$\newcommand{\Om}{\Omega}\newcommand{\F}{\mathscr F}\newcommand{\one}{\mathbf 1}\newcommand{\R}{\mathbb R}\newcommand{\e}{\varepsilon}\newcommand{\E}{\operatorname{E}}\newcommand{\Var}{\operatorname{Var}}\newcommand{\convas}{\stackrel{\text{a.s.}}{\to}}\newcommand{\w}{\omega}\newcommand{\N}{\mathbb N}\newcommand{\convp}{\stackrel{\text{p}}{\to}}$In this post I’m going to introduce almost sure convergence for sequences of random variables, compare it with convergence in probability, and prove a form of the strong law of large numbers (SLLN). I’ll finish with an application to random walks.
Let $(\Om, \F, P)$ be a probability space and let $\{X_n : n\in\N\}$ be a collection of random variables from $\Om$ to $\R$. The sequence $(X_n)$ is defined to converge almost surely (“a.s.”) to some limiting random variable $X$, denoted $X_n \convas X$, if for almost all $\w\in\Om$ $\lim_{n\to\infty} X_n(\w)$ exists and is equal to $X(\w)$. More succinctly,
$$
X_n \convas X \iff P(\lim X_n = X) = 1.
$$
Thinking of $\{X_n : n\in\N\}$ as a discrete time stochastic process, $X_n\convas X$ means that almost all sample paths converge to the output of a measurable function $X$. In the simplest case the limiting distribution is a.s. constant and this just means almost all sample paths have the same limit. The figure below gives an example of this: each of the three lines represents a single sample path $(X_1(\w), X_2(\w), \dots)$ coming from a process with $X_n \convas 1$, and indeed all three paths can be seen to converge to that limit. These were generated by taking the cumulative mean of iid $\mathcal N(1,1)$ random variables so the a.s. convergence is a consequence of the SLLN.
I’ll start by proving that $\lim X_n$ is a measurable function when it exists.
Result 1: if $Y_1, Y_2, \dots$ is a sequence of Borel functions from $\Omega$ to $\R$, then $S : \Om\to\R$ with $S(\w) = \limsup Y_n(\w)$ is Borel.
Pf: I will prove this by showing that $\{S \leq c\} := \{\w \in \Om : S(\w) \leq c\}$ for arbitrary $c\in\R$ is equal to a countable union and intersection of measurable sets.
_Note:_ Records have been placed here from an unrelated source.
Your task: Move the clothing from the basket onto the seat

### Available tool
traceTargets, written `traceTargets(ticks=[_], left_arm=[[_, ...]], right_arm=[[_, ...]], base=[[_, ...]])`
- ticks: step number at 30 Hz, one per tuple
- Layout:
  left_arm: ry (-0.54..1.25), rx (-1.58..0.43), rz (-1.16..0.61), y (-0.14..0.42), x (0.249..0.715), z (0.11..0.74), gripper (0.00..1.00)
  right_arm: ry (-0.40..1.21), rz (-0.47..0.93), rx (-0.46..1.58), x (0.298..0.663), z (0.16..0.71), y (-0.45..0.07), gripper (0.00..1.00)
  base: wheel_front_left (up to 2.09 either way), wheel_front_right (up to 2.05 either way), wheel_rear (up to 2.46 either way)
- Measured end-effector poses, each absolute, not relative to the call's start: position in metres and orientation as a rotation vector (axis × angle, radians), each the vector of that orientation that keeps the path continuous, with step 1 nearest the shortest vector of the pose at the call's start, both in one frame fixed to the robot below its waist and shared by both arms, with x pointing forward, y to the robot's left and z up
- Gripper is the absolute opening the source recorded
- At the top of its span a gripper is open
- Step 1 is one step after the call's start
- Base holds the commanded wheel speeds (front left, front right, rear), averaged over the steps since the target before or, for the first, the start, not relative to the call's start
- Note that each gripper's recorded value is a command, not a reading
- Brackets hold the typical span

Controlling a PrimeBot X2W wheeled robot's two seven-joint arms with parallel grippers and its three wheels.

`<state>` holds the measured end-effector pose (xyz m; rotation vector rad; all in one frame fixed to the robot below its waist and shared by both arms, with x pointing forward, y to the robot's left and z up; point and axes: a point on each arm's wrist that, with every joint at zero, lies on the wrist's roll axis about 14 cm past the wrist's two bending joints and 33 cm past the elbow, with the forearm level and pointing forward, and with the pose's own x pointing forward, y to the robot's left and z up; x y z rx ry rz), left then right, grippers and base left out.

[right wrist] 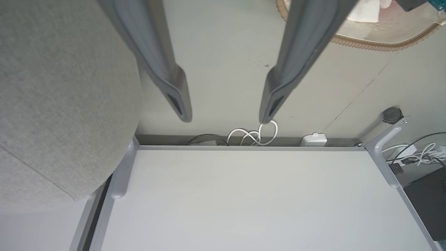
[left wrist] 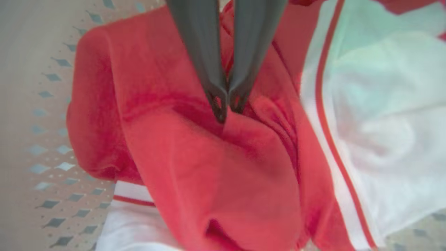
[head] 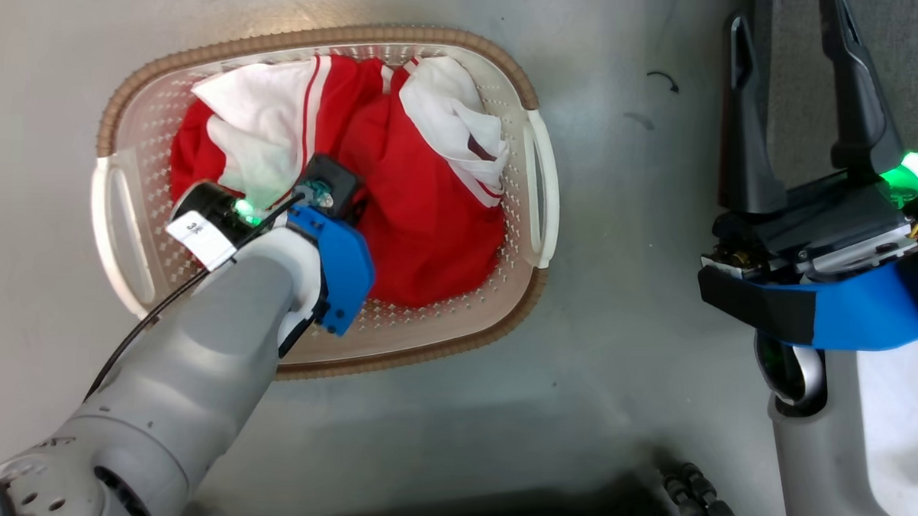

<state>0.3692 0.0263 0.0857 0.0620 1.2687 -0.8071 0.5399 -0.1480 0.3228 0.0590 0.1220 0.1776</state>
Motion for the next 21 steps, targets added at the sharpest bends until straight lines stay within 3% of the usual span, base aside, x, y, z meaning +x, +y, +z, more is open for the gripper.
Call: traceTargets(ticks=[8, 21], left_arm=[[1.082, 0.004, -0.762, 0.020, 0.407, 0.119, 0.00], [0.911, -0.035, -0.686, 0.028, 0.424, 0.190, 0.00]], right_arm=[[0.075, 0.187, 0.066, 0.545, 0.345, -0.142, 1.00], [-0.029, 0.209, 0.085, 0.540, 0.411, -0.131, 1.00]], base=[[0.00, 0.00, 0.00], [0.00, 0.00, 0.00]])
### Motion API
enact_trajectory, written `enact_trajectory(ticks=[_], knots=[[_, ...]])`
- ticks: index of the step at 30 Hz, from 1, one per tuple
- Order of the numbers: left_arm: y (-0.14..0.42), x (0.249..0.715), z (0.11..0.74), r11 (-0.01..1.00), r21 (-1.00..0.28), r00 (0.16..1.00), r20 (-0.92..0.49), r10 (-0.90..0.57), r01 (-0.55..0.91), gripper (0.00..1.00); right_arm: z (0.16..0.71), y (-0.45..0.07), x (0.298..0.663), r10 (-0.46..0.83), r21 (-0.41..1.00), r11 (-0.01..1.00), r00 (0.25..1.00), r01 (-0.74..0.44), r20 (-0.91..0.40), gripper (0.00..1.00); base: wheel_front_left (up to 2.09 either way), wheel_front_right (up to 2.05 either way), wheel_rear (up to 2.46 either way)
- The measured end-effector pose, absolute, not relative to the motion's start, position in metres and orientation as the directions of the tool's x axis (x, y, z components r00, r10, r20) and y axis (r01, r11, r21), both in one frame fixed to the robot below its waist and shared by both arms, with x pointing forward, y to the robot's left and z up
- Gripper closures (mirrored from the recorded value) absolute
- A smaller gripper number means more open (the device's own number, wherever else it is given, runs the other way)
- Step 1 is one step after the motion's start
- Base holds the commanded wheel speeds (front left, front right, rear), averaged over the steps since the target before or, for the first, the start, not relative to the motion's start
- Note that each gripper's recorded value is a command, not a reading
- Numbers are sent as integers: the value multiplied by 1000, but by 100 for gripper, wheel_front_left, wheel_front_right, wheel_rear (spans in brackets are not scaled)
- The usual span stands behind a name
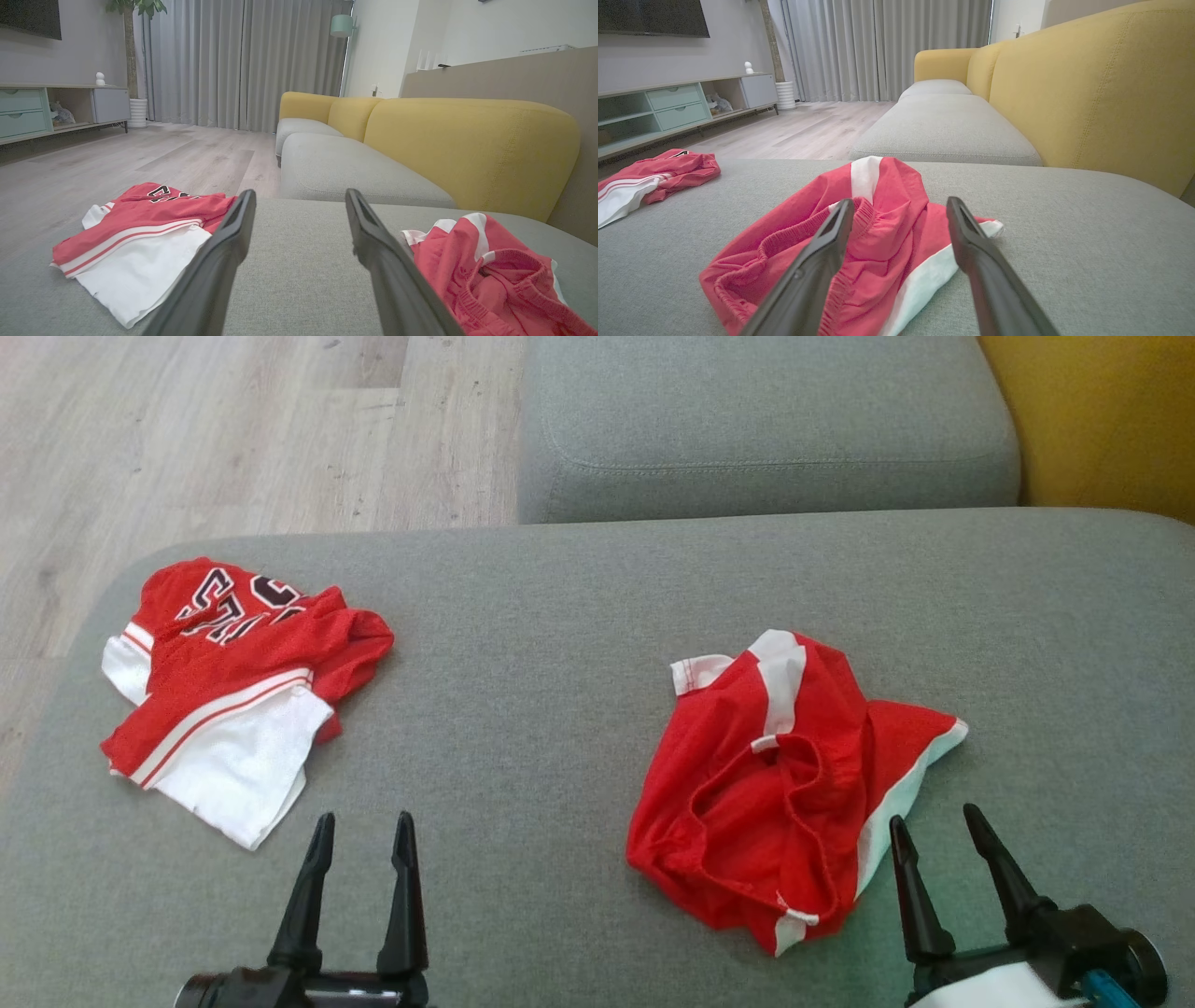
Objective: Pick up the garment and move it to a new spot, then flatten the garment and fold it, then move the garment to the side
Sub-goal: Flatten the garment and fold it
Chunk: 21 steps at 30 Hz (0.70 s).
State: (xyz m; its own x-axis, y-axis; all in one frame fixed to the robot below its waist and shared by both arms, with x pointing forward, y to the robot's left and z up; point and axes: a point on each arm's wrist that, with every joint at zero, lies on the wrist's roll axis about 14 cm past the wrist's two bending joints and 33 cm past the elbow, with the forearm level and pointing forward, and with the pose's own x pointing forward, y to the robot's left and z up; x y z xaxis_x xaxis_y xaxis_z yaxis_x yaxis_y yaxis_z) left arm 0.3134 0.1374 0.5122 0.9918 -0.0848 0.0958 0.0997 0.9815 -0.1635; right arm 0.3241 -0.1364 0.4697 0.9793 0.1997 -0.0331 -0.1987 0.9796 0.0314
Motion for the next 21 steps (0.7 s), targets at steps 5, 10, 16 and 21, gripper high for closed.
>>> enact_trajectory(ticks=[5,10,16,21], knots=[[132,314,510,980,-165,991,89,-102,115,0,469,-137,323,197,33,980,980,-195,-34,0,0,0,0],[110,316,504,969,-140,979,70,-193,201,0,468,-144,319,169,43,985,985,-168,-38,0,0,0,0],[57,315,485,914,-79,917,14,-398,398,0,465,-159,311,116,47,992,992,-114,-50,0,0,0,0],[6,318,466,816,-24,815,-49,-577,577,0,462,-167,306,79,41,996,995,-77,-63,0,0,0,0]])
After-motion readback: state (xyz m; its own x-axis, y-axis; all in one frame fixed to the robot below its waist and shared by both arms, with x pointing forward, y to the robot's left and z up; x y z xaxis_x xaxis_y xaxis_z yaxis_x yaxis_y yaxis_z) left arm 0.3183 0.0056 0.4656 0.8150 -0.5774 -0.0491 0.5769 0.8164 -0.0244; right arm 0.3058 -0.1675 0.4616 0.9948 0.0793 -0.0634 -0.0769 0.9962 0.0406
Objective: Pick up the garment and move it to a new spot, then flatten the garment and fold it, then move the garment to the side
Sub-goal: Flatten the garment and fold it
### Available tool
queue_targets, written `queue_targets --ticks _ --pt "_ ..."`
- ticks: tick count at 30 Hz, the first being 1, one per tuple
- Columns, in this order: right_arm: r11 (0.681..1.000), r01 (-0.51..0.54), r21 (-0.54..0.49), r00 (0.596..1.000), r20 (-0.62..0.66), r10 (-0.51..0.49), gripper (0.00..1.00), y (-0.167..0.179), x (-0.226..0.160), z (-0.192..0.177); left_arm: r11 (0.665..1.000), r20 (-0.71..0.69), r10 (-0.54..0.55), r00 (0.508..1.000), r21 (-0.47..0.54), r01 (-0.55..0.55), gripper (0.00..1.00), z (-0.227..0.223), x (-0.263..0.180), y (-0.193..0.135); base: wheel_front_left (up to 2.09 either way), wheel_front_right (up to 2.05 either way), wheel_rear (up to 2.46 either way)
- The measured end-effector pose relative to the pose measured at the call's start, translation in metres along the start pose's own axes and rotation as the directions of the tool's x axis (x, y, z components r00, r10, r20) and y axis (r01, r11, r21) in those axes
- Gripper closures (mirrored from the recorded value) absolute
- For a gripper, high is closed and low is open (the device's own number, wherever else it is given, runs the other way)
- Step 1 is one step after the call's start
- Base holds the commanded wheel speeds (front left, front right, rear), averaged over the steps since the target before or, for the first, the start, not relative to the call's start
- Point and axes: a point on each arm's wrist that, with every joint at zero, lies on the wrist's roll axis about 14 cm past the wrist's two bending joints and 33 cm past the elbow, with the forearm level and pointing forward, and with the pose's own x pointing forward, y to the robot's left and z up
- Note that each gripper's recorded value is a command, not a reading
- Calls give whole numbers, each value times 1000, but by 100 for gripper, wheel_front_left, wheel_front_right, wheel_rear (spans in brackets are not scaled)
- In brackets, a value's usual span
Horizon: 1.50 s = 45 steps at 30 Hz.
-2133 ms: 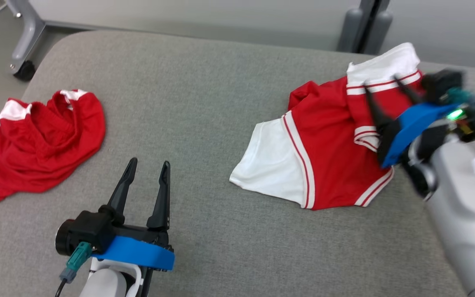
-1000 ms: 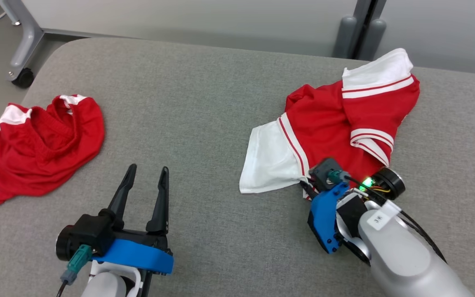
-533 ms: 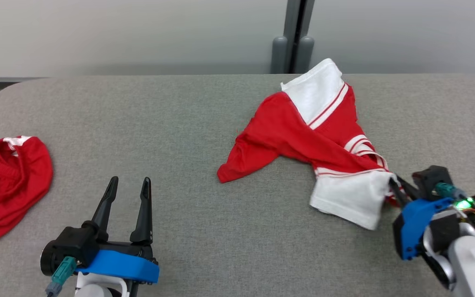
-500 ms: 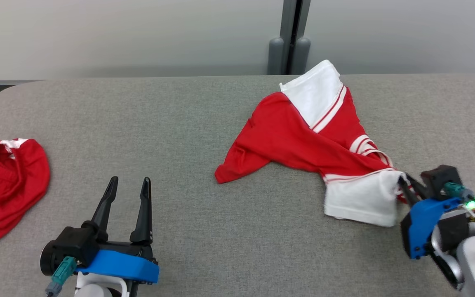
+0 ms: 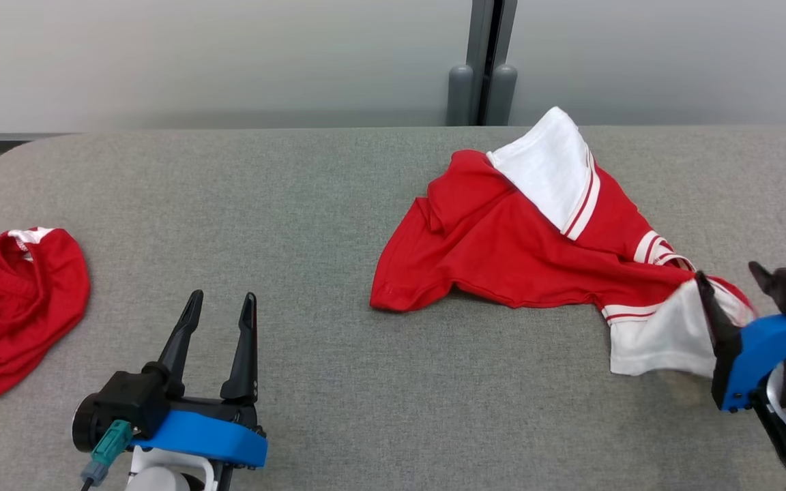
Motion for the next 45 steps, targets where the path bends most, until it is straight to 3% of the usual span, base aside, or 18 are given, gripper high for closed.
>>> queue_targets --ticks 8,13,21,28,36,41,45 --pt "973 25 229 965 248 -84 0 3 -43 39 1000 11 3 1000 -6 -3 0 4 -8 -2 0 0 0" --pt "956 7 293 934 339 -111 0 8 -68 47 1000 19 -1 1000 -5 2 0 6 -12 -5 0 0 0" --pt "941 -25 336 944 318 -88 0 23 -83 30 1000 -10 -2 1000 -6 2 0 -2 -21 -5 0 0 0" --pt "944 -27 329 949 306 -79 0 27 -81 26 996 -119 -89 989 -32 86 0 -26 6 -34 0 0 0" --pt "941 -38 335 956 287 -64 0 33 -69 21 977 -306 -212 928 -67 201 0 -58 57 -77 0 0 0" --pt "933 -46 356 960 275 -57 0 37 -66 13 977 -426 -212 880 -68 202 0 -86 72 -89 0 0 0" --pt "931 -40 363 962 267 -63 0 36 -63 9 980 -541 -164 825 5 198 0 -116 74 -87 0 0 0"
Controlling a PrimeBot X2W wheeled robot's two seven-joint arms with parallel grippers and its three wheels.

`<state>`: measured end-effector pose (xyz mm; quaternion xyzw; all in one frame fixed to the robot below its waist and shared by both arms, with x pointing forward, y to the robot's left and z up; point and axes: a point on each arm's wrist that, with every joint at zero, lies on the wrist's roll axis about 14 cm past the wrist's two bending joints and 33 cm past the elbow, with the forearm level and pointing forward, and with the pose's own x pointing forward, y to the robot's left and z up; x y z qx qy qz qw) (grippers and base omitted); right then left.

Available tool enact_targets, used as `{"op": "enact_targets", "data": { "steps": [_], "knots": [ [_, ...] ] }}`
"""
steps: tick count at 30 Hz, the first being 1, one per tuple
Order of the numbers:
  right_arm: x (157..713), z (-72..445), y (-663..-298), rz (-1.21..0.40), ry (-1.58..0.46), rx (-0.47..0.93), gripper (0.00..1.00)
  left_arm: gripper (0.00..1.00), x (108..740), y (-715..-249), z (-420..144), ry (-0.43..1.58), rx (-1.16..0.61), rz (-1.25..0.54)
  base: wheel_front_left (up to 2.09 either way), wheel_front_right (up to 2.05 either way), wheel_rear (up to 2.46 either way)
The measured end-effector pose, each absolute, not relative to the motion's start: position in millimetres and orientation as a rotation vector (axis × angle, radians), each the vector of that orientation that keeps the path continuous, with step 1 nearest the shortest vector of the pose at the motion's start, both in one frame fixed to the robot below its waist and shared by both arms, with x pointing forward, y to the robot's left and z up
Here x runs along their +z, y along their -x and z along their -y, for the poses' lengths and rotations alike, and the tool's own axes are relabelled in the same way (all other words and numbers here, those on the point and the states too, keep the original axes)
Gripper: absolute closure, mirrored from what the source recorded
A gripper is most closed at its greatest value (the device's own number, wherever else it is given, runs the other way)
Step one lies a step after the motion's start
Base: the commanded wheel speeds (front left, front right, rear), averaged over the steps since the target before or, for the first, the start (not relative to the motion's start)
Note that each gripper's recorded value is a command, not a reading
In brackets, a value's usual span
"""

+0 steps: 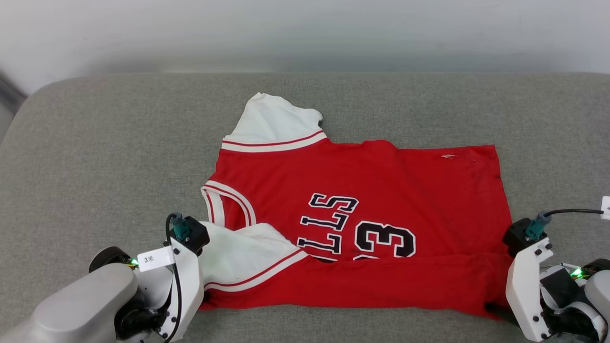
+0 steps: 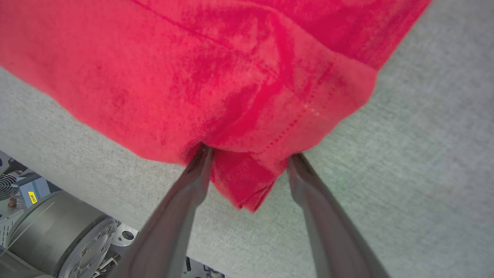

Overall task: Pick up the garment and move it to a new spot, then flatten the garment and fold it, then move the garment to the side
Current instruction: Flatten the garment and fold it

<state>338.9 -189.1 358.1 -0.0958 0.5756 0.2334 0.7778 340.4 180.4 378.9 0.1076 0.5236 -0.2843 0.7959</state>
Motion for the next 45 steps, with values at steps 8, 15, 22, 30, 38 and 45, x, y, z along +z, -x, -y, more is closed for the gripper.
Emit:
{"op": "enact_targets", "data": {
  "steps": [8,15,22,30,38,45],
  "knots": [
    [384,187,-343,-1.092,0.195,0.523,1.00,1.00,387,-325,-178,-0.192,-0.610,-1.098,0.00,0.00,0.00],
    [403,208,-322,-1.046,0.210,0.508,1.00,1.00,400,-300,-182,-0.165,-0.620,-1.079,0.00,0.00,0.00],
    [389,219,-298,-1.121,0.191,0.493,1.00,1.00,388,-279,-178,-0.132,-0.627,-1.119,0.00,0.00,0.00],
    [374,210,-298,-1.124,0.167,0.489,0.00,0.00,374,-278,-178,-0.098,-0.600,-1.148,0.00,0.00,0.00],
    [438,201,-349,-0.723,0.143,0.471,0.00,0.00,425,-304,-193,-0.136,-0.561,-0.956,0.00,0.00,0.00],
    [510,206,-391,-0.294,0.094,0.377,0.00,0.00,501,-368,-196,-0.233,-0.494,-0.642,0.00,0.00,0.00]
  ]
}}
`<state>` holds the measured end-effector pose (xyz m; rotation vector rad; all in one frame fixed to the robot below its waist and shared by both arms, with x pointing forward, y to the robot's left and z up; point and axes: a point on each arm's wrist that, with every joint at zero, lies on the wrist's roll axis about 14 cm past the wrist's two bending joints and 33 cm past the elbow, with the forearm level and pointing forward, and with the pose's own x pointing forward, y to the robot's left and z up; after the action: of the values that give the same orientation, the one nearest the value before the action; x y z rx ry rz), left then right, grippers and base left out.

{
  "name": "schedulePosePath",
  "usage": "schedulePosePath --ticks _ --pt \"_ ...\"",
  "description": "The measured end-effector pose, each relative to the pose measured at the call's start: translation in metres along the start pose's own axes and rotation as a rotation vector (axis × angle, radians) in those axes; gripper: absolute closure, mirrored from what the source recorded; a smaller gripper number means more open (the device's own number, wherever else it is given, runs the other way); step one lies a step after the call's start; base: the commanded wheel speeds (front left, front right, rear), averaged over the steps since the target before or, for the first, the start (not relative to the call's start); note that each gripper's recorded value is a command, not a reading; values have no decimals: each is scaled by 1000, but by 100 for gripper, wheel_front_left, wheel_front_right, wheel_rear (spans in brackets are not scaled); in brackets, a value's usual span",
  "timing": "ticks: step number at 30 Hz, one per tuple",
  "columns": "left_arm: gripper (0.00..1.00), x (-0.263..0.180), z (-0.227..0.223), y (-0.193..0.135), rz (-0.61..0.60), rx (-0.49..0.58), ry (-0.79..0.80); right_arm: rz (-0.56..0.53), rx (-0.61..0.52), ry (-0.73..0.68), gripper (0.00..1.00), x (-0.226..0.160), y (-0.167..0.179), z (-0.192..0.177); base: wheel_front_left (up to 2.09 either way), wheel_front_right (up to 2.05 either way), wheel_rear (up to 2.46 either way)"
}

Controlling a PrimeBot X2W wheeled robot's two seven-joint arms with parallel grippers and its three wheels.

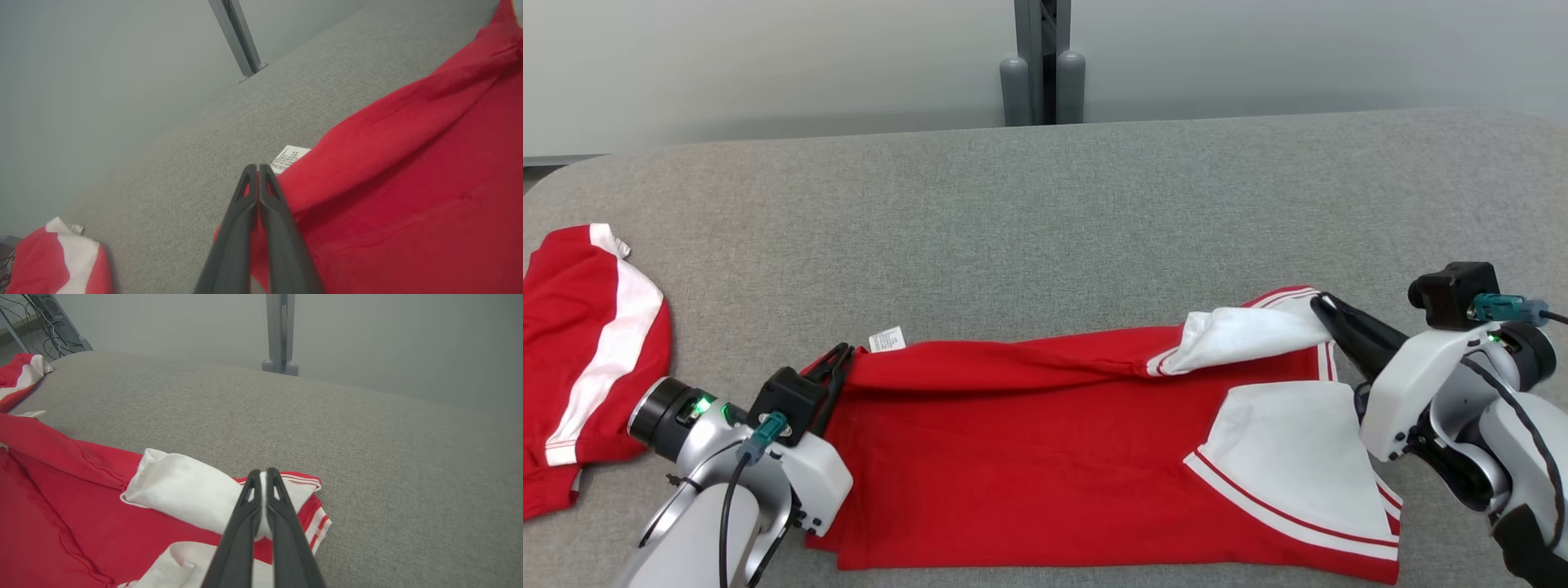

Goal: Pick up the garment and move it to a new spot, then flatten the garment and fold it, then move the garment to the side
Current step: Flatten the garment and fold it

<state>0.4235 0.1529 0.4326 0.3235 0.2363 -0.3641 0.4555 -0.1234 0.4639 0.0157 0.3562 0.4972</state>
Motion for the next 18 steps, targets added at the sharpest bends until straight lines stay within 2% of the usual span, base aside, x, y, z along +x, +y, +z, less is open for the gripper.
schedulePosePath --ticks 7,12,18 --pt "100 -9 -4 -10 -85 104 18 21 -3 96 100 -13 4 -12 0 0 0" --pt "100 -18 -8 -11 -117 175 30 45 -15 122 100 -20 10 -8 0 0 0" --pt "100 -24 -5 -14 -148 213 33 82 7 221 100 -32 21 -17 0 0 0"
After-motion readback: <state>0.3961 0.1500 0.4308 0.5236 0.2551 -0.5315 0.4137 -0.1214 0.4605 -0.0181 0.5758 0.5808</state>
The closure of $\sigma$-algebras w.r.t. such operations then guarantees $\{S\leq c\}$ to be measurable. Since $\{(-\infty, c] : c \in \R\}$ generates the Borel $\sigma$-algebra this is sufficient for the result (and also necessary).
Fix $c\in \R$ and consider the preimage $\{S \leq c\}$. If this set is empty then it is measurable, so WLOG I can assume I can choose some arbitrary $\w\in\{S\leq c\}$.
I have $S(\w) = \limsup Y_n(\w)$ so by definition
$$
S(\w) = \lim_{n\to\infty} \sup_{k\geq n} Y_k(\w).
$$
By the definition of a limit this means $\forall \e > 0$ there is an $N\in \N$ such that $n \geq N \implies |\sup_{k\geq n} Y_k(\w) – S(\w)| < \e$.
The sequence of “upper tail” suprema $\{\sup_{k\geq n} Y_k(\w) : n \in \N\}$ is nonincreasing since at each step $n$ I’ll either keep the supremum the same (if it comes from values past $Y_n(k)$) or it’ll decrease (if $Y_n(\w)$ was the sole value responsible for the supremum). This monotonicity means
$$
|\sup_{k\geq n} Y_k(\w) – S(\w)| = \sup_{k\geq n} Y_k(\w) – S(\w)
$$
so for $n\geq N$ I have
$$
\sup_{k\geq n} Y_k(\w) < S(\w) + \e \leq c + \e
$$
where the 2nd inequality is because of my particular choice of $\w$.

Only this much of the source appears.